Entre as reivindicações da CGTP, designadamente em matéria de alterações ao Código do Trabalho, política salarial na administração pública e aumento do salário mínimo, e o posicionamento político do PCP na Assembleia da República, principalmente a propósito do seu sentido de voto nas propostas de orçamento de Estado que o governo vá apresentando, muito se jogará o futuro de António Costa como primeiro-ministro. Na verdade, resta saber se, e por quanto tempo, CGTP e PCP continuarão a compatibilizar sem grandes sobressaltos as ruidosas críticas que a central sindical faz ao governo com a viabilização dos seus orçamentos de Estado por parte do partido que maior influência política tem nos seus órgãos e na definição da sua linha de acção político-sindical.

Na UGT, Carlos Silva caracteriza a inexistência de relacionamento institucional entre o primeiro-ministro e a cúpula dirigente da UGT como uma desconsideração política para com a central sindical e, ao mesmo tempo que diz estar de saída no congresso do próximo ano, afirma que “estamos à beira de uma crise conflitual grave em termos laborais” (Negócios, 24 Fevereiro 2020) e não descarta a prazo uma greve geral que junte os sectores público e privado.

Saber como se processará a sucessão de Carlos Silva e quem será o senhor (ou senhora) que se segue são elementos essenciais para melhor percebermos o comportamento futuro da central sindical que eleva o diálogo social e o compromisso político a eixos inelutáveis da sua acção de tal forma que responsavelmente assinou em 2012 um acordo de concertação social de “crise e sacrifícios” (João Proença, Público, 18 Janeiro 2012) por razões de interesse nacional durante o politicamente difícil e o socialmente exigente programa de ajustamento assinado com a troika.

Enquanto isso, o governo atribui a presidência de facto da Comissão Permanente de Concertação Social (CPCS) ao Ministério da Economia e ao ministro Siza Vieira e subalterniza o Ministério do Trabalho (algo que o anterior ministro Vieira da Silva nunca admitiria) e a ministra Ana Mendes Godinho, dando dessa forma um sinal político que as confederações sindicais não podem ignorar. Aliás, os constrangimentos e as dificuldades na negociação do acordo de concertação social que o primeiro-ministro quer exibir na lapela até ao final do corrente mês de Março são disso mesmo um exemplo público e notório e, no caso de não haver acordo por discordâncias insanáveis no domínio da política de rendimentos e da redistribuição da riqueza, como a UGT já admitiu que pode acontecer, o governo socialista terá muitas dificuldades em explicar esse falhanço em ano de um esperado superavit orçamental.

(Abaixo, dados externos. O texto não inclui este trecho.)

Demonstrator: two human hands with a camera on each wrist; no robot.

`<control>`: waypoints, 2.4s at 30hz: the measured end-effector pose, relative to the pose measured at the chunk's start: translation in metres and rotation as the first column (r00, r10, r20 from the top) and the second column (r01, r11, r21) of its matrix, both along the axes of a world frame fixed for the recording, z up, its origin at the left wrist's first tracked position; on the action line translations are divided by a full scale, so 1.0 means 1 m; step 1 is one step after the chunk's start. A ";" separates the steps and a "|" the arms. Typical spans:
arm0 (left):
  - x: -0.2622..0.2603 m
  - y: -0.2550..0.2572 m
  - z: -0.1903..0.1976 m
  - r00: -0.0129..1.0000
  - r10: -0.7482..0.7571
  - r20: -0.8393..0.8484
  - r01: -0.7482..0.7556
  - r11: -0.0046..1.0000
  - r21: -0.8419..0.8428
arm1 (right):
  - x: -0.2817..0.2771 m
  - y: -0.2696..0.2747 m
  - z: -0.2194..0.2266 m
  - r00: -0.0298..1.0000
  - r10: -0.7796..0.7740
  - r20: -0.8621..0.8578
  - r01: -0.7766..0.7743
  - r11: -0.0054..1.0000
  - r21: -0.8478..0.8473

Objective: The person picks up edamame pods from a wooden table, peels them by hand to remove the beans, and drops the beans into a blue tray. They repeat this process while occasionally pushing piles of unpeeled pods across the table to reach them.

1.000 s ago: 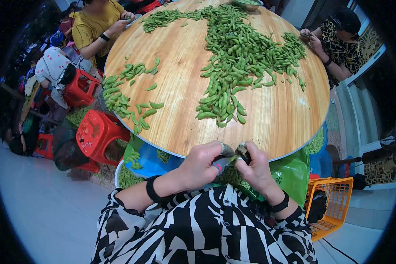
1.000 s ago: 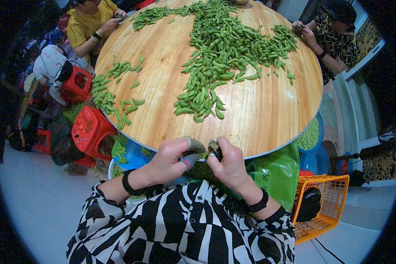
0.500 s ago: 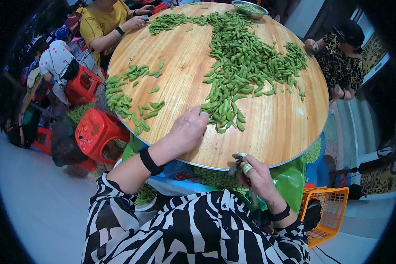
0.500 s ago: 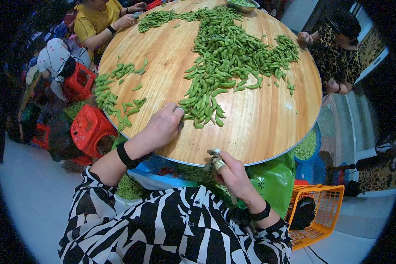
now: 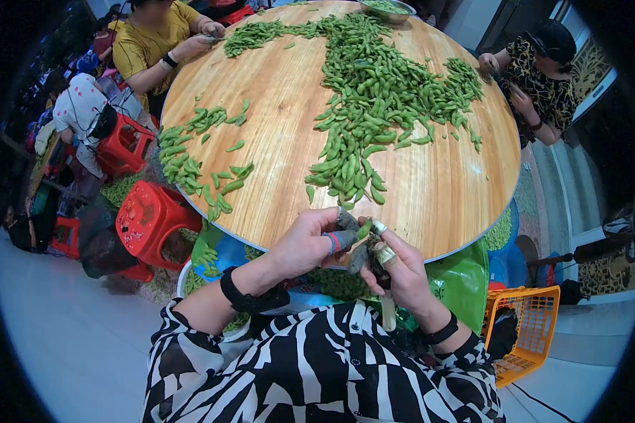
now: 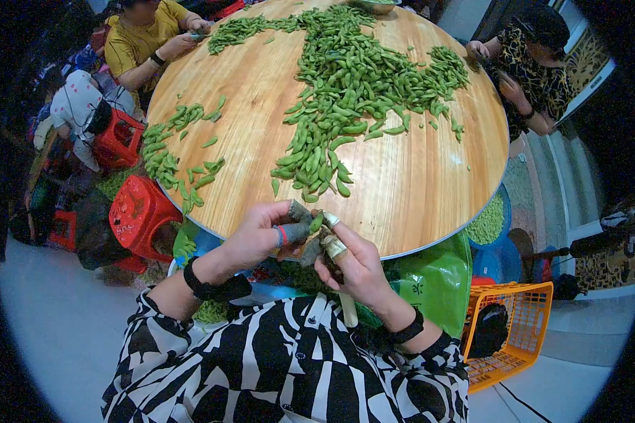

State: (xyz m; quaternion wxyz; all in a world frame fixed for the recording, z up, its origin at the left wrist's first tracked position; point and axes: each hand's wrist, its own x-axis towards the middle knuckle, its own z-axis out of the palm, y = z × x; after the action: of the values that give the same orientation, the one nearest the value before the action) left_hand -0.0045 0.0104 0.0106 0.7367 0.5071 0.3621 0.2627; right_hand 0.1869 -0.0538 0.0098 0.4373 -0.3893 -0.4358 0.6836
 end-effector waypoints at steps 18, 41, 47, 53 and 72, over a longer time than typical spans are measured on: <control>-0.001 -0.002 -0.009 0.999 0.003 -0.039 0.014 0.903 0.430 | 0.002 -0.003 0.006 0.996 -0.001 0.094 -0.002 0.999 0.040; 0.012 0.009 0.021 0.944 0.198 -0.265 0.203 0.285 0.937 | 0.025 0.021 0.014 0.938 -0.006 -0.346 -0.106 0.947 -0.302; 0.012 0.011 0.021 0.978 0.124 -0.169 0.114 0.364 0.924 | 0.023 0.018 0.007 0.931 0.002 -0.366 -0.105 0.960 -0.261; 0.025 0.007 0.009 0.985 0.096 0.146 -0.159 0.838 0.522 | 0.017 0.016 0.013 0.958 -0.036 -0.284 0.000 0.992 -0.125; 0.028 -0.021 -0.012 0.993 -0.034 -0.117 0.093 0.832 0.546 | 0.020 -0.013 -0.003 0.869 -0.279 0.409 0.182 0.948 0.260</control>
State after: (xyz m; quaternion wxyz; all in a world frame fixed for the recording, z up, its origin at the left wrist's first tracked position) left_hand 0.0233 -0.0101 -0.0011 0.5483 0.7221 0.2917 0.3047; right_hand 0.2074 -0.0668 0.0063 0.4452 -0.5342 -0.5442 0.4694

Esta legislatura é também um tempo de menores garantias parlamentares no domínio da estabilidade político-governativa. Pese embora uma esquerda que terá dificuldades em assumir o ónus político de uma queda do governo do PS e um PSD porventura mais alinhado para os famosos acordos de regime, a verdade é que o executivo de António Costa acusa já um desgaste significativo, resultado da falta de ímpeto reformista que desagrada à sua direita, da incapacidade para gerir as expectativas que gerou à sua esquerda e da repetição de demasiados rostos do elenco de 2015. Até o Presidente da República já diz que “não se pode começar uma legislatura com ambiente de fim de ciclo”.

É neste caldo político-social que devemos prestar uma atenção redobrada às lideranças políticas das centrais sindicais.

Será a partir das suas estratégias políticas e dos seus posicionamentos na acção que melhor podemos antecipar e compreender os desenvolvimentos políticos à volta do governo do PS.

O jogo de equilibrismo político-parlamentar no qual António Costa se tornou exímio pode não ser suficiente para a sua sobrevivência ao longo de toda a legislatura.